- **Activity**
Using the data below, count the lines where "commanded" appears, and answer with the number alone.
# # #
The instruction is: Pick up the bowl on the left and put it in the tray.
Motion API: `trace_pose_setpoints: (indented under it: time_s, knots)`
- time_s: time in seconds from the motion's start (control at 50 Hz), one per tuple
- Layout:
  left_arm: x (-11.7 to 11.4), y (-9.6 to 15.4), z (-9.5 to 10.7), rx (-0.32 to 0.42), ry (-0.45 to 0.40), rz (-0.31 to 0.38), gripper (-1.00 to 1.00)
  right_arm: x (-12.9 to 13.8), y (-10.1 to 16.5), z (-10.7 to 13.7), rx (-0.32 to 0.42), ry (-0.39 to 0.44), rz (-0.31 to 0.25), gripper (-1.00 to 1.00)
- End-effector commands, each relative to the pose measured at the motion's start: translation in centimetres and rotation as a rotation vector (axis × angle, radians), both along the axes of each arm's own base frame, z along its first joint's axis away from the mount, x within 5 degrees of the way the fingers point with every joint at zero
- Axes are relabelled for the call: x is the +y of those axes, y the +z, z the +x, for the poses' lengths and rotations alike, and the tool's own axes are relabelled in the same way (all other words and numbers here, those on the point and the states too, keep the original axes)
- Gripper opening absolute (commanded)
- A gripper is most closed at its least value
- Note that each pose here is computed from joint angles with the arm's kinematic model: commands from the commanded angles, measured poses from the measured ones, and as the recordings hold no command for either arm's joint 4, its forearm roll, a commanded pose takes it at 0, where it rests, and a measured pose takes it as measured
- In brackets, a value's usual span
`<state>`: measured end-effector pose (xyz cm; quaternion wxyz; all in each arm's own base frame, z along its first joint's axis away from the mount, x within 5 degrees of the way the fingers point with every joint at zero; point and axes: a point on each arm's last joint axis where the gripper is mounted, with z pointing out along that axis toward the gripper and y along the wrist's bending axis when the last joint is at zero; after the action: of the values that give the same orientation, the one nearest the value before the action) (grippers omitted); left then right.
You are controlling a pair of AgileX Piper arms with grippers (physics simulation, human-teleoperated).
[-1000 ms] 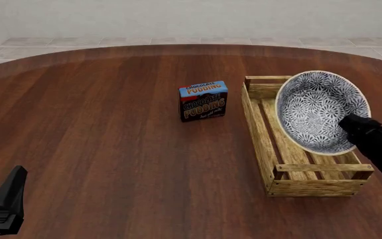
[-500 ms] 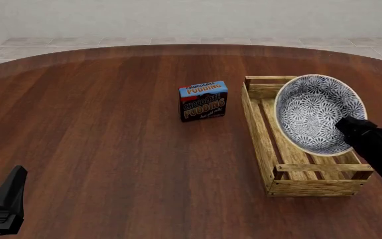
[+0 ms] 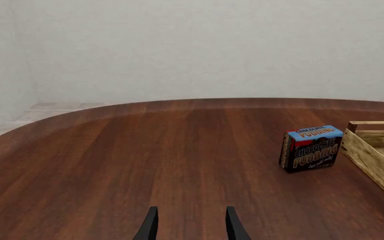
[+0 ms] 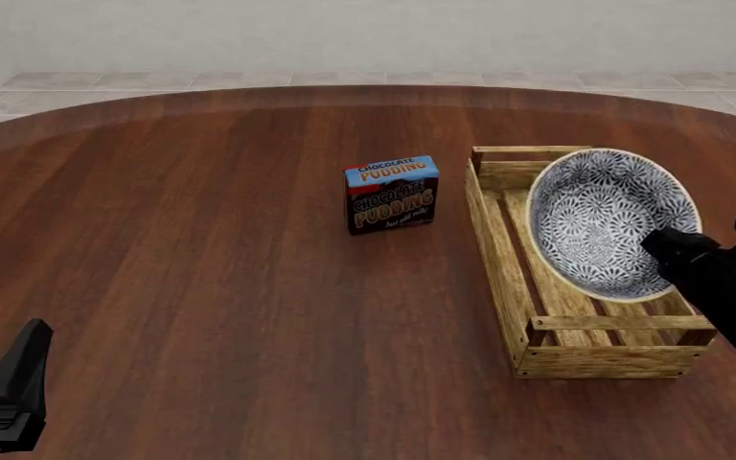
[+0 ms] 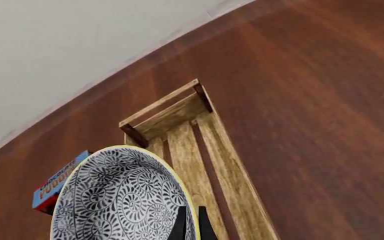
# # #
- **Task output**
2